Department of Radiology, The First Affiliated Hospital of Chongqing Medical University, 400016, China.
Comput Math Methods Med. 2022 Jun 21;2022:7852958. doi: 10.1155/2022/7852958. eCollection 2022.
The most popular test for pneumonia, a serious health threat to children, is chest X-ray imaging. However, the diagnosis of pneumonia relies on the expertise of experienced radiologists, and the scarcity of medical resources has forced us to conduct research on CAD (computer-aided diagnosis). In this study, we propose MP-ViT, the Multisemantic Level Patch Merger Vision Transformer, to achieve automatic diagnosis of pneumonia in chest X-ray images. We introduce Patch Merger to reduce the computational cost of ViT. Meanwhile, the intermediate results calculated by Patch Merger participate in the final classification in a concise way, so as to make full use of the intermediate information of the high-level semantic space to learn from local to overall and to avoid information loss caused by Patch Merger. We conducted experiments on a dataset with 3,883 chest X-ray images described as pneumonia and 1,349 images labeled as normal, and the results show that even without pretraining ViT on a large dataset, our model can achieve the accuracy of 0.91, the precision of 0.92, the recall of 0.89, and the 1-score of 0.90, which is better than Patch Merger on a small dataset. The model can provide CAD for physicians and improve diagnostic reliability.

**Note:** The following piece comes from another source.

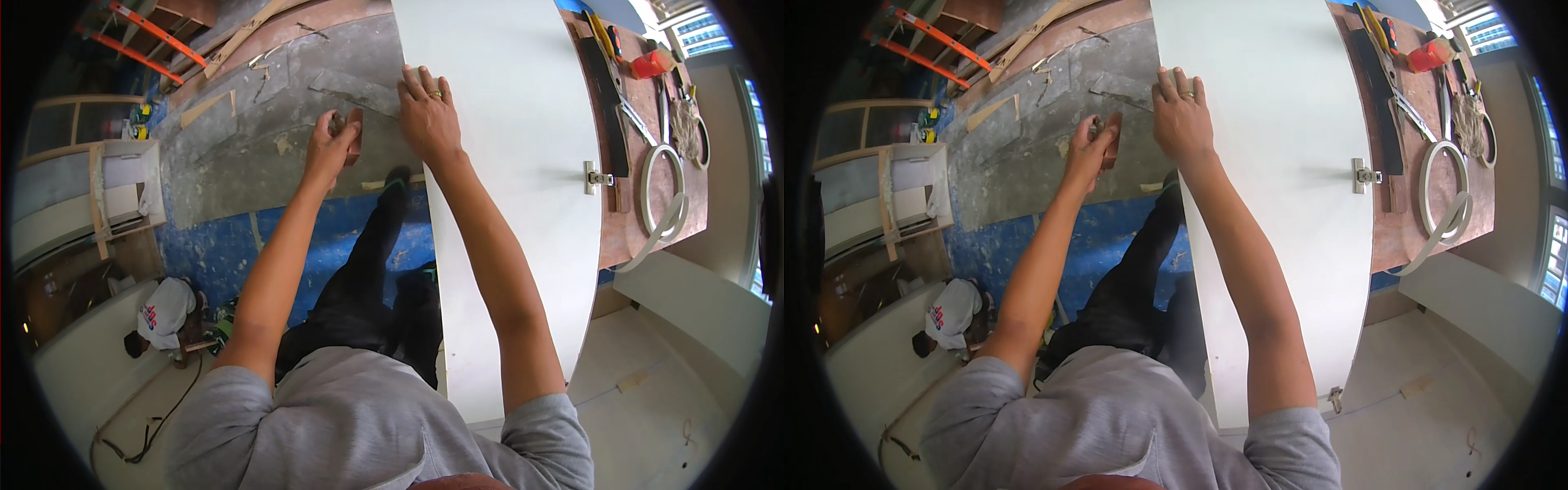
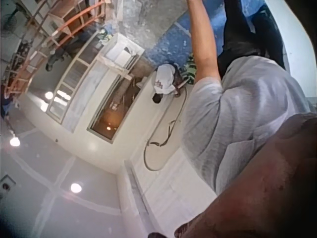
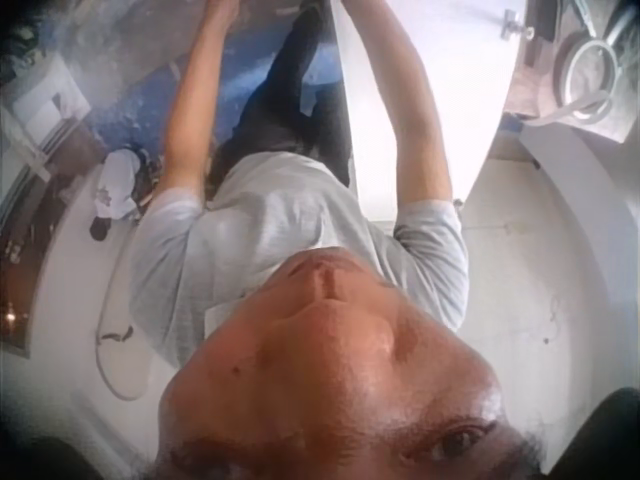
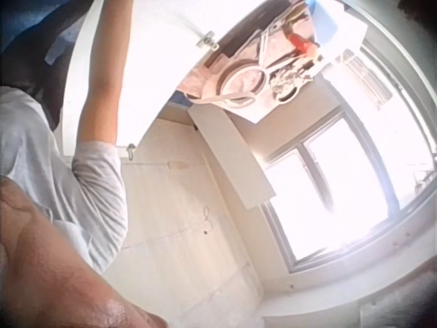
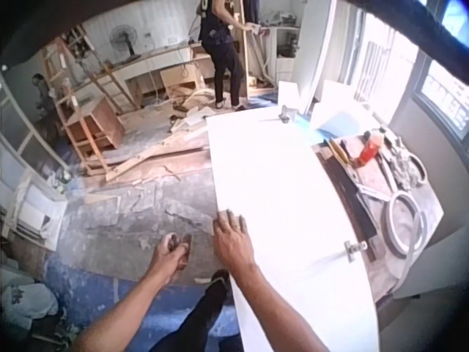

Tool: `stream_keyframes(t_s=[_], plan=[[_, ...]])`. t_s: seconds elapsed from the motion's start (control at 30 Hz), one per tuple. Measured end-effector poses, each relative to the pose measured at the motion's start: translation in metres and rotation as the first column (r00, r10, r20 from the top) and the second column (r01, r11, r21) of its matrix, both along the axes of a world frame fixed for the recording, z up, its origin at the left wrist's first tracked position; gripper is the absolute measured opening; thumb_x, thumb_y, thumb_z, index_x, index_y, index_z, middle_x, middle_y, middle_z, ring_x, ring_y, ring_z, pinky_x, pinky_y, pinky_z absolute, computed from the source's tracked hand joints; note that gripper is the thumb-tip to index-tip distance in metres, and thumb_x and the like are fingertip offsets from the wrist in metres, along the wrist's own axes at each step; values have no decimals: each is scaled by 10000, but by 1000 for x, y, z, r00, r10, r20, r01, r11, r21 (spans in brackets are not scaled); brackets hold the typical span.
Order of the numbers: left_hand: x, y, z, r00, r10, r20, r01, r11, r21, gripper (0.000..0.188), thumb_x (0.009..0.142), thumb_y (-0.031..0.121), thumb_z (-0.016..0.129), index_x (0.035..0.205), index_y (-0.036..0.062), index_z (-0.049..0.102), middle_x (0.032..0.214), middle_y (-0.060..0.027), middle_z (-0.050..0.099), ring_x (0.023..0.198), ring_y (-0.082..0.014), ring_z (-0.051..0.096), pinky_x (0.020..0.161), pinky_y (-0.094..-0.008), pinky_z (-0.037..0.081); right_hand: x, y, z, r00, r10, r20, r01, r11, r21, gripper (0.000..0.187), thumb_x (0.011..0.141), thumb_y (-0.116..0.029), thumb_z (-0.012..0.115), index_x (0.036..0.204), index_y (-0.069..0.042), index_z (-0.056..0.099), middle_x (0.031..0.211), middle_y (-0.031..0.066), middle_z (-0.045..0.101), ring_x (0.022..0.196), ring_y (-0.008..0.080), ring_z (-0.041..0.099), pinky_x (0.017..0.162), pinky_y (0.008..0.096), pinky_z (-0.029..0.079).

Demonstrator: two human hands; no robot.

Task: The person sands the surface and edges of a white wooden board with a sanding block.

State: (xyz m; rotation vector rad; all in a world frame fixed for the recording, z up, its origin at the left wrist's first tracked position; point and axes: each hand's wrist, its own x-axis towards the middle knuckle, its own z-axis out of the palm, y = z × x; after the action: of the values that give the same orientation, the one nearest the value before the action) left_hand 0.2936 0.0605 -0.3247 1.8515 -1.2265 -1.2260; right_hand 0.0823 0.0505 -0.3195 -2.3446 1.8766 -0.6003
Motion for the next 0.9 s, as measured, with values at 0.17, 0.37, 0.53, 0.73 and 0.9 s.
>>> stream_keyframes(t_s=[0.17, 0.37, 0.53, 0.73, 0.9], plan=[[-28, -34, -3, 965, -40, 259, 116, 952, -283, 716, 856, 420, 767, 1400, 17, 535, 1122, -169, 677, 921, -239, 674, 725, -349, 537, -4, 55, -1, 1000, 4, 24, -3, 1000, -20, 431, 961, -102, 487, 1368, -6, 594, 1591, 117, 448, 1482, 323, 396, 1236, 533, 263], [-82, -93, 34, 912, -42, 409, 210, 902, -376, 764, 776, 472, 786, 1346, 15, 565, 1233, -219, 682, 1115, -330, 680, 940, -388, 533, -15, 145, 12, 992, 46, 121, -47, 999, 7, 395, 959, -96, 500, 1324, -5, 621, 1552, 110, 491, 1468, 336, 412, 1236, 539, 263], [-120, -104, 45, 953, -97, 285, 224, 864, -452, 424, 933, 434, 682, 1055, 39, 587, 782, -141, 724, 724, -291, 726, 706, -394, 573, -32, 215, 15, 971, 97, 218, -112, 992, 56, 335, 978, -131, 538, 1278, -25, 642, 1534, 101, 506, 1464, 338, 414, 1239, 546, 257], [-123, -120, 35, 838, 20, 546, 298, 820, -488, 430, 940, 431, 655, 1086, 34, 581, 754, -127, 721, 756, -280, 736, 723, -385, 577, -50, 253, 19, 942, 163, 292, -196, 977, 87, 373, 996, -252, 604, 1321, -73, 640, 1549, 77, 498, 1481, 322, 394, 1249, 540, 235], [-125, -128, 46, 815, -54, 577, 316, 877, -363, 447, 931, 423, 645, 1146, 38, 575, 750, -109, 727, 782, -276, 738, 748, -395, 576, -99, 261, 12, 973, -188, 132, 172, 977, 125, 467, 1002, -305, 616, 1429, -117, 586, 1611, 66, 434, 1534, 297, 310, 1264, 546, 144]])
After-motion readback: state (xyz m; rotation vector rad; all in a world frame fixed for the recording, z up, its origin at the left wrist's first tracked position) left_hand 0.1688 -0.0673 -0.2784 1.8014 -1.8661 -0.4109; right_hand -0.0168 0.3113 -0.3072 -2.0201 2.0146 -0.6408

最常用于诊断儿童健康威胁性疾病——肺炎的方法是胸部 X 光成像。然而,肺炎的诊断依赖于经验丰富的放射科医生的专业知识,医疗资源的稀缺迫使我们对 CAD(计算机辅助诊断)进行研究。在这项研究中,我们提出了 MP-ViT,即多语义层次补丁合并视觉转换器,以实现对胸部 X 光图像中肺炎的自动诊断。我们引入补丁合并来降低 ViT 的计算成本。同时,补丁合并计算的中间结果以简洁的方式参与最终分类,从而充分利用高级语义空间的中间信息,从局部到整体学习,避免补丁合并造成的信息丢失。我们在一个包含 3883 张描述为肺炎的胸部 X 光图像和 1349 张正常标签图像的数据集上进行了实验,结果表明,即使我们的模型没有在大型数据集上对 ViT 进行预训练,它也可以达到 0.91 的准确率、0.92 的精度、0.89 的召回率和 0.90 的 1 分率,优于在小型数据集上的补丁合并。该模型可以为医生提供 CAD,并提高诊断的可靠性。